**WORK ITEM**. Set down all of the data that follows, keeping every character.

COLLECTED DATA START

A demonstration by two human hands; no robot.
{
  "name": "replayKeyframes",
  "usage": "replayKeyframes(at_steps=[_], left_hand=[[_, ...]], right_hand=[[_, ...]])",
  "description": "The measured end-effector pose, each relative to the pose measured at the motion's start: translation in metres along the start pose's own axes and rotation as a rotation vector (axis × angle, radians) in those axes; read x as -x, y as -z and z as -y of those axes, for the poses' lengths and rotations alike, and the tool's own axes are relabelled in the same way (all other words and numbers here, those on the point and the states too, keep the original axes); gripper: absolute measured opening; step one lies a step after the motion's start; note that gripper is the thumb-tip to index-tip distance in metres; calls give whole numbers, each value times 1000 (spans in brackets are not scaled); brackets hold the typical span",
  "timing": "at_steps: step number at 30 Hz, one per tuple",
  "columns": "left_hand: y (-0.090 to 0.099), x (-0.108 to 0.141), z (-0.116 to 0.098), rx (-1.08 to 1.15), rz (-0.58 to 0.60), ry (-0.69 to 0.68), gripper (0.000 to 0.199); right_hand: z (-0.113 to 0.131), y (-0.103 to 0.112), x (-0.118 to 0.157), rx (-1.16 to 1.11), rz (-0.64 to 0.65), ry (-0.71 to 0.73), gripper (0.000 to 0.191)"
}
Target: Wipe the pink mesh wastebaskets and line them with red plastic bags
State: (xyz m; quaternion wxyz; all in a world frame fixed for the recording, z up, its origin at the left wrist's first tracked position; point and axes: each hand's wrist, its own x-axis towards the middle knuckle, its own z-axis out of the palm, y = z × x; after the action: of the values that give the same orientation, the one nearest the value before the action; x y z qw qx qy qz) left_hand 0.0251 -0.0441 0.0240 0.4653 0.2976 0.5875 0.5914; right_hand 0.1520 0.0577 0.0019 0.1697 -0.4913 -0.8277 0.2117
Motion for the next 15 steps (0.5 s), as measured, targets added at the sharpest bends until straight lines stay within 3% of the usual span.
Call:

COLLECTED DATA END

**ANSWER BOX**.
A demonstration by two human hands; no robot.
{
  "name": "replayKeyframes",
  "usage": "replayKeyframes(at_steps=[_], left_hand=[[_, ...]], right_hand=[[_, ...]])",
  "description": "The measured end-effector pose, each relative to the pose measured at the motion's start: translation in metres along the start pose's own axes and rotation as a rotation vector (axis × angle, radians) in those axes; read x as -x, y as -z and z as -y of those axes, for the poses' lengths and rotations alike, and the tool's own axes are relabelled in the same way (all other words and numbers here, those on the point and the states too, keep the original axes); gripper: absolute measured opening; step one lies a step after the motion's start; note that gripper is the thumb-tip to index-tip distance in metres; calls give whole numbers, each value times 1000 (spans in brackets are not scaled); brackets hold the typical span",
  "timing": "at_steps: step number at 30 Hz, one per tuple",
  "columns": "left_hand: y (-0.090 to 0.099), x (-0.108 to 0.141), z (-0.116 to 0.098), rx (-1.08 to 1.15), rz (-0.58 to 0.60), ry (-0.69 to 0.68), gripper (0.000 to 0.199); right_hand: z (-0.113 to 0.131), y (-0.103 to 0.112), x (-0.118 to 0.157), rx (-1.16 to 1.11), rz (-0.64 to 0.65), ry (-0.71 to 0.73), gripper (0.000 to 0.191)"
}
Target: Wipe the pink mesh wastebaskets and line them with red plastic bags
State: (xyz m; quaternion wxyz; all in a world frame fixed for the recording, z up, its origin at the left wrist's first tracked position; point and axes: each hand's wrist, its own x-axis towards the middle knuckle, its own z-axis out of the palm, y = z × x; after the action: of the values that give the same orientation, the one nearest the value before the action; x y z qw qx qy qz) left_hand 0.0251 -0.0441 0.0240 0.4653 0.2976 0.5875 0.5914; right_hand 0.1520 0.0577 0.0019 0.1697 -0.4913 -0.8277 0.2117
Motion for the next 15 steps (0.5 s), as measured, targets added at the sharpest bends until straight lines stay within 3% of the usual span.
Call:

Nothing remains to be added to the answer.